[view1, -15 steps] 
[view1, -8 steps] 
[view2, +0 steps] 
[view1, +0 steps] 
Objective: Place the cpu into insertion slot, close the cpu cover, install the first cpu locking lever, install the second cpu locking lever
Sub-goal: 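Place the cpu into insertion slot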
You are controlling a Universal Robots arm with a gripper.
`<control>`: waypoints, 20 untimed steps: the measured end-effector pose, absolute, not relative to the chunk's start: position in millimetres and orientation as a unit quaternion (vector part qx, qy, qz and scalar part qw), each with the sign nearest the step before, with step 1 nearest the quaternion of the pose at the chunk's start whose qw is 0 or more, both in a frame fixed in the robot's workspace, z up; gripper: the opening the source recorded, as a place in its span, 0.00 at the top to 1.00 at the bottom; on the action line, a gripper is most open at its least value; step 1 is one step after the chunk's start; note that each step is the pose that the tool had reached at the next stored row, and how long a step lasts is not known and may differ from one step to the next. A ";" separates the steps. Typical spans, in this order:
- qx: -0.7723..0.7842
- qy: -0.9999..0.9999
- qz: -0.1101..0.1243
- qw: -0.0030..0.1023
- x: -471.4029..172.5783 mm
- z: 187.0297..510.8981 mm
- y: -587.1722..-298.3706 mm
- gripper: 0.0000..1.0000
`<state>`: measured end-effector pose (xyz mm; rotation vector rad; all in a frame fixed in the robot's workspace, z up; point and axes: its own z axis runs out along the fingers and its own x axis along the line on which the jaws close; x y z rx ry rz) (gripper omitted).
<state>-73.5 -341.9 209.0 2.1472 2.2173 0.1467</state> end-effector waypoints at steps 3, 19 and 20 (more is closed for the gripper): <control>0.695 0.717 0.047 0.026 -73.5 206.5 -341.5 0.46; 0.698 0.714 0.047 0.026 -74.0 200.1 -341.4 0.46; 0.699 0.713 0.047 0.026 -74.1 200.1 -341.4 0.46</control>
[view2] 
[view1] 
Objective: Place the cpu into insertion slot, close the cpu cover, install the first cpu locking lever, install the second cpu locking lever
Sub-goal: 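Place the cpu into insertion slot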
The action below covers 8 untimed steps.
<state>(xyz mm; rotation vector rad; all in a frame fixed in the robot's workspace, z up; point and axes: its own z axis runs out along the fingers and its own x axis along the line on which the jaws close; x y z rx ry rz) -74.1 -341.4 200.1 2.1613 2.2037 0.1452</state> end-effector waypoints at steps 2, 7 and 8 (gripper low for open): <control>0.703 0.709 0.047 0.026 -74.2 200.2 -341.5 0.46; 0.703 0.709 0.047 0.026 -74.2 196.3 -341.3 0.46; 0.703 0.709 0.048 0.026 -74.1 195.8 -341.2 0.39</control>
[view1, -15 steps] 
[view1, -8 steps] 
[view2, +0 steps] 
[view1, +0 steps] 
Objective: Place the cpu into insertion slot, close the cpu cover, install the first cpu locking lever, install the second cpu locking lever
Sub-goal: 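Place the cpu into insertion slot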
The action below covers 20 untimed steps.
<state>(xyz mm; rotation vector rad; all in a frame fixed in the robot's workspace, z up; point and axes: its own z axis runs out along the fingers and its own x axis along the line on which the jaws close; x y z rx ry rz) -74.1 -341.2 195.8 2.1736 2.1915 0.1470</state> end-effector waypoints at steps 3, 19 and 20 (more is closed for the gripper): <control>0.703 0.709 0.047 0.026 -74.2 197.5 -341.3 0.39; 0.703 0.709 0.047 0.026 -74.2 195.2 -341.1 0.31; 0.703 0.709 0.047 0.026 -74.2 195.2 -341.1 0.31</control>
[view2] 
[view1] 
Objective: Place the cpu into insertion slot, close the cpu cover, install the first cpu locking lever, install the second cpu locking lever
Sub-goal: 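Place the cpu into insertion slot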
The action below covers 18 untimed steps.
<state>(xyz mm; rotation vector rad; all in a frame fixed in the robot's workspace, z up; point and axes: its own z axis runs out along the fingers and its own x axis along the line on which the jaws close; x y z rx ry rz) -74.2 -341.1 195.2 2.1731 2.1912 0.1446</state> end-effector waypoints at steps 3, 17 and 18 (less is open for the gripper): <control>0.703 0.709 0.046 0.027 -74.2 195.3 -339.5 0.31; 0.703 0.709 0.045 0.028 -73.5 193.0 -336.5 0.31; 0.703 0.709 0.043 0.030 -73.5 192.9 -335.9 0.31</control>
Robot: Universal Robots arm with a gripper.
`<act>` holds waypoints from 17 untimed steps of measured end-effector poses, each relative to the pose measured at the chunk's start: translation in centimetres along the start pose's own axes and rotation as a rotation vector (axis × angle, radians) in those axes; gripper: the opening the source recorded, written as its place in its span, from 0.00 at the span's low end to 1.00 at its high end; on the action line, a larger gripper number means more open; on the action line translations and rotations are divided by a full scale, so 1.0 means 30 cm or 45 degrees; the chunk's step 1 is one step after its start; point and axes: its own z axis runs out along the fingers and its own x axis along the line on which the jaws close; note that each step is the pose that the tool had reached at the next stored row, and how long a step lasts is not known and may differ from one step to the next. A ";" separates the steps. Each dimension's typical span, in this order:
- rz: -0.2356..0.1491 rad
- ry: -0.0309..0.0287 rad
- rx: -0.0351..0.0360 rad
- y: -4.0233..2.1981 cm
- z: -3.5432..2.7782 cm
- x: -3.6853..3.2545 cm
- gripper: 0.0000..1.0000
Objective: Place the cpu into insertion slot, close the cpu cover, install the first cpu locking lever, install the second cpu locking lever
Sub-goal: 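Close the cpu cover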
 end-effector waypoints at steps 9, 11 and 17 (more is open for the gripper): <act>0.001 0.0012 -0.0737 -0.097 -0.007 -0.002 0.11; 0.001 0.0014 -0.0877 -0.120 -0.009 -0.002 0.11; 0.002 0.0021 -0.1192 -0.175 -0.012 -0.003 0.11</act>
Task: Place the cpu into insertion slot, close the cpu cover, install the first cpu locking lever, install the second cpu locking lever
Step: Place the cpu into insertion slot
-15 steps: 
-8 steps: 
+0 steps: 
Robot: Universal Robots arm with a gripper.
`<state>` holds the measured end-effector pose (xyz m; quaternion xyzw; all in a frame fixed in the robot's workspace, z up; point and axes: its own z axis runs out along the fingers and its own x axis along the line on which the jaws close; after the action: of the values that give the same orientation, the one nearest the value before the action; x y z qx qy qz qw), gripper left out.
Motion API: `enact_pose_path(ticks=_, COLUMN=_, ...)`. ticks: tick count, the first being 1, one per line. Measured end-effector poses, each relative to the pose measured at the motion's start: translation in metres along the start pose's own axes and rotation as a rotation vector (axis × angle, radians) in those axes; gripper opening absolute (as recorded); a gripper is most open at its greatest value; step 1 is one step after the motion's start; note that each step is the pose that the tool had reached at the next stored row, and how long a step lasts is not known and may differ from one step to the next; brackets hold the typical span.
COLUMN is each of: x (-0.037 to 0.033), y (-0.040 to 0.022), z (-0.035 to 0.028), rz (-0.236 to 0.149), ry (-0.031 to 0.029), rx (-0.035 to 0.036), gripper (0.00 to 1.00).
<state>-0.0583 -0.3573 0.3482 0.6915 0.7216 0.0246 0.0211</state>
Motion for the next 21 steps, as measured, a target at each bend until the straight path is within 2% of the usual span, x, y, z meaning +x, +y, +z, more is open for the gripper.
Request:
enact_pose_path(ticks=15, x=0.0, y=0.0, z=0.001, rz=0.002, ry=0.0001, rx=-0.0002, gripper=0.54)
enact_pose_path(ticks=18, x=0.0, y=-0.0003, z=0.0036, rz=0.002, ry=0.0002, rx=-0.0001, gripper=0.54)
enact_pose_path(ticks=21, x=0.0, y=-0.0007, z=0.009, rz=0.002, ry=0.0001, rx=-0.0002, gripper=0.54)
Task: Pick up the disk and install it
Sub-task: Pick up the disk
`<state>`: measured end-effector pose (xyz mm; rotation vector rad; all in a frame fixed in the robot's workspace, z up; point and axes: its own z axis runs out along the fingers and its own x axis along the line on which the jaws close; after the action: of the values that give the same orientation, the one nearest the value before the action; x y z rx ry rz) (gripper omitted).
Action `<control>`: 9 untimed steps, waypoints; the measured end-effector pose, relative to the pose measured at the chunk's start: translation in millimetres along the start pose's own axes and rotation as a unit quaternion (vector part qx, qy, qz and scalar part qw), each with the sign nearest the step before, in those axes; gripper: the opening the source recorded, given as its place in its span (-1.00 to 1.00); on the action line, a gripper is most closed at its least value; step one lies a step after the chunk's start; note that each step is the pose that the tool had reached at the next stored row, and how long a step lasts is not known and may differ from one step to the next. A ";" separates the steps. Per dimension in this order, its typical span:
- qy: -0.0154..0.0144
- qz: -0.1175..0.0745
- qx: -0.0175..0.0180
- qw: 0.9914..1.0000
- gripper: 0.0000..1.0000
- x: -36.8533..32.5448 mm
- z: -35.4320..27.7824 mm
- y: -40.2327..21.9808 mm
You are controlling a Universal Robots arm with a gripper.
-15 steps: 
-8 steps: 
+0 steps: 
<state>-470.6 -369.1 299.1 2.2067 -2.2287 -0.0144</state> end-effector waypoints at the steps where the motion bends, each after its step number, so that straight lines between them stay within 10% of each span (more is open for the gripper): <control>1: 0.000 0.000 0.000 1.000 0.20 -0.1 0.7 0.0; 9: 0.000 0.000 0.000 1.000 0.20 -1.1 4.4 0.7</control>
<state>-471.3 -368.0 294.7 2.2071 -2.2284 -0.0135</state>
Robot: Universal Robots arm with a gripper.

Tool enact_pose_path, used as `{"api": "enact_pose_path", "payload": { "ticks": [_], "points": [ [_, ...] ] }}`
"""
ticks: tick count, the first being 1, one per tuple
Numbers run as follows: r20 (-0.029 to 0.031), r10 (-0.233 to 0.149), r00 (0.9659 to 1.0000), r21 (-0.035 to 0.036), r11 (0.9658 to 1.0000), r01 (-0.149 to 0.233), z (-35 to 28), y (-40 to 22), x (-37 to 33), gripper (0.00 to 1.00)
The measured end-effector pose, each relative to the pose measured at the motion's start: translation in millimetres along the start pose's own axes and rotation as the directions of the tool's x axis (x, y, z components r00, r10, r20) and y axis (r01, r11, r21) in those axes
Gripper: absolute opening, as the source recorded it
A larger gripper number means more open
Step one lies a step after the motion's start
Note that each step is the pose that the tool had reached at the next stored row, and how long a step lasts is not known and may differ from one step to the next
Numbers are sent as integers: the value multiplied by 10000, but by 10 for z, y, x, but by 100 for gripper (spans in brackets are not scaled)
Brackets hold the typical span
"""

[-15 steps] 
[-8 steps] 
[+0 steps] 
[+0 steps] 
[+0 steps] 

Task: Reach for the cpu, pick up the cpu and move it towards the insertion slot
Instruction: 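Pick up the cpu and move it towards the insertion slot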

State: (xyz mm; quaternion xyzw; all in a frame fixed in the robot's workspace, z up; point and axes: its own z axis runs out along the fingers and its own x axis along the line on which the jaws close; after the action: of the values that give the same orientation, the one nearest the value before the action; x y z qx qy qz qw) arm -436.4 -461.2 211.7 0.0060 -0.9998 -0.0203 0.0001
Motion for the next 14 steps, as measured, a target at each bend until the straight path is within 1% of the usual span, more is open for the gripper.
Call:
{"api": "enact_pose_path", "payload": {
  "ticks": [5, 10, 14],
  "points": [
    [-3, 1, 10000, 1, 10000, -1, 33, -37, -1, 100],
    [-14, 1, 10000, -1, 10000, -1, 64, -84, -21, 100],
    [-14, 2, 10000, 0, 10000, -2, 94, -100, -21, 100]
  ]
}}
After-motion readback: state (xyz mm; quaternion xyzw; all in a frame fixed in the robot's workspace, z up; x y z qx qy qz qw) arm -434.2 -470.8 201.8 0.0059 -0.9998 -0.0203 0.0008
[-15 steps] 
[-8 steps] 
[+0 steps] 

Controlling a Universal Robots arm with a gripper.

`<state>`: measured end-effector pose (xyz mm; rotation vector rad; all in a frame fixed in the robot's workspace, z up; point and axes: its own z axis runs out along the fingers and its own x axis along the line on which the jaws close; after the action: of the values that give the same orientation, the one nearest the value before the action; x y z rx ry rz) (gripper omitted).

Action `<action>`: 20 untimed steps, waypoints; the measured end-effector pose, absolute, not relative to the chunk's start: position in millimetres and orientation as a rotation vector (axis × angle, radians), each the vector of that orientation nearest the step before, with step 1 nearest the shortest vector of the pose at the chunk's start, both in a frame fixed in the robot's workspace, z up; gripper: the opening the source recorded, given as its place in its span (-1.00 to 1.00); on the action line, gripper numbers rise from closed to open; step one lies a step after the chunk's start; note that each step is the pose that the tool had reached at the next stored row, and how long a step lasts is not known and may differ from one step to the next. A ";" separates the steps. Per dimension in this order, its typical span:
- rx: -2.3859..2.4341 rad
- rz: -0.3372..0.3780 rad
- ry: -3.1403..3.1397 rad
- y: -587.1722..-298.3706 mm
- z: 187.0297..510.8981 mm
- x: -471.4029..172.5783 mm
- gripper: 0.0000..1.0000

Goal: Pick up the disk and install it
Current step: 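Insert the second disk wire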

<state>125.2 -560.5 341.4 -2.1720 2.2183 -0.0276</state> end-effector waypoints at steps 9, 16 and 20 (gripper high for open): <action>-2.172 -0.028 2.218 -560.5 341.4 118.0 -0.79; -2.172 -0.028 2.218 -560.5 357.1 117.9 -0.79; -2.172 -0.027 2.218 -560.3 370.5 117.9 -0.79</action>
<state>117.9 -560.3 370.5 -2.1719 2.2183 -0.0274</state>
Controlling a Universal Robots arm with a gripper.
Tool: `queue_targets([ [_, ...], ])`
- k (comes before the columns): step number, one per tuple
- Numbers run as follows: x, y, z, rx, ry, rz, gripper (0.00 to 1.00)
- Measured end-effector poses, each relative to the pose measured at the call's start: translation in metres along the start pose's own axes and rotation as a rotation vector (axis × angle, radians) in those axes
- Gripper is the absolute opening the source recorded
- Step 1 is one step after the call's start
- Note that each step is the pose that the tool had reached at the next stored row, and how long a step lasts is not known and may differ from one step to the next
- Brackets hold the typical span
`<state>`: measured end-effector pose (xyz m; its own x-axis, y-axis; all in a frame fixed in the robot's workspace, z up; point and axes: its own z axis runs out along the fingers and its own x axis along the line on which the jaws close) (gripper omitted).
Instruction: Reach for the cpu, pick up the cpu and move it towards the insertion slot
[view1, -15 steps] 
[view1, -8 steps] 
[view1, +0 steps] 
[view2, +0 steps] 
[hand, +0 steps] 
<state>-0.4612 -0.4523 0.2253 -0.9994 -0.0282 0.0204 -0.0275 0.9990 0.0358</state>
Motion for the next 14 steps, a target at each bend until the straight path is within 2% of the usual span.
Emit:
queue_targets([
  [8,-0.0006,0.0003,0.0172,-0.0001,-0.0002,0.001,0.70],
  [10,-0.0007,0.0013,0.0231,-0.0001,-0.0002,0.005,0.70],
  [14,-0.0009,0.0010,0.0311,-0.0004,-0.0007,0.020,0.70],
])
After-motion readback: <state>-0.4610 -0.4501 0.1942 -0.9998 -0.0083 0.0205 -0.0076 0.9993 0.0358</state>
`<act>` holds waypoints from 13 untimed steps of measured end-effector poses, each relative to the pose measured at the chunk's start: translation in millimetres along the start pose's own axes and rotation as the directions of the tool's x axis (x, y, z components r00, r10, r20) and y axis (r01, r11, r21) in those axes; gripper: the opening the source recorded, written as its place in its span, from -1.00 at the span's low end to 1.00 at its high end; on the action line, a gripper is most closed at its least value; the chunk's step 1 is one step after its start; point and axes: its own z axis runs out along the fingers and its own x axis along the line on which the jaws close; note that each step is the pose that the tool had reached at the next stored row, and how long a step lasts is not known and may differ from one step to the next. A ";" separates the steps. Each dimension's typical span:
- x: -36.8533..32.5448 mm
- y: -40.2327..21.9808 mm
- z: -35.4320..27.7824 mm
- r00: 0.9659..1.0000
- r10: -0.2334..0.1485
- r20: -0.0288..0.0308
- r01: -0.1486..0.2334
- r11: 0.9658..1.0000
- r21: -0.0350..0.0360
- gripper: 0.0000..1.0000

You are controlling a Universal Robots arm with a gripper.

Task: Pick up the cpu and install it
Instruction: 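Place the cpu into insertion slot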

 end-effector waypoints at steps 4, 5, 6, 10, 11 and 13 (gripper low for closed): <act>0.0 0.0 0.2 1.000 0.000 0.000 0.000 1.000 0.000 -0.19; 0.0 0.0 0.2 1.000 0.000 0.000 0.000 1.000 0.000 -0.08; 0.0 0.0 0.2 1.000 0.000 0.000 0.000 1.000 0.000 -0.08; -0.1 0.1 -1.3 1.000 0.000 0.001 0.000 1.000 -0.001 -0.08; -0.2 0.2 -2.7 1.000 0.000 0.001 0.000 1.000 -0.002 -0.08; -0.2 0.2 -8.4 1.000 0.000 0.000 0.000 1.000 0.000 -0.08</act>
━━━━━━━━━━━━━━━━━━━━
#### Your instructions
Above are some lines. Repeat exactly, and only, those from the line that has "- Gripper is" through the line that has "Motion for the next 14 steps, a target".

#### Written response
- Gripper is the absolute opening the source recorded
- Step 1 is one step after the call's start
- Note that each step is the pose that the tool had reached at the next stored row, and how long a step lasts is not known and may differ from one step to the next
- Brackets hold the typical span
`<state>`: measured end-effector pose (xyz m; its own x-axis, y-axis; all in a frame fixed in the robot's workspace, z up; point and axes: its own z axis runs out along the fingers and its own x axis along the line on which the jaws close) (gripper omitted).
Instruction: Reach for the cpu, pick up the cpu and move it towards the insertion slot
[view1, -15 steps] 
[view1, -8 steps] 
[view1, +0 steps] 
[view2, +0 steps] 
[hand, +0 steps] 
<state>-0.4612 -0.4523 0.2253 -0.9994 -0.0282 0.0204 -0.0275 0.9990 0.0358</state>
Motion for the next 14 steps, a target at each bend until the straight path is within 2% of the usual span.

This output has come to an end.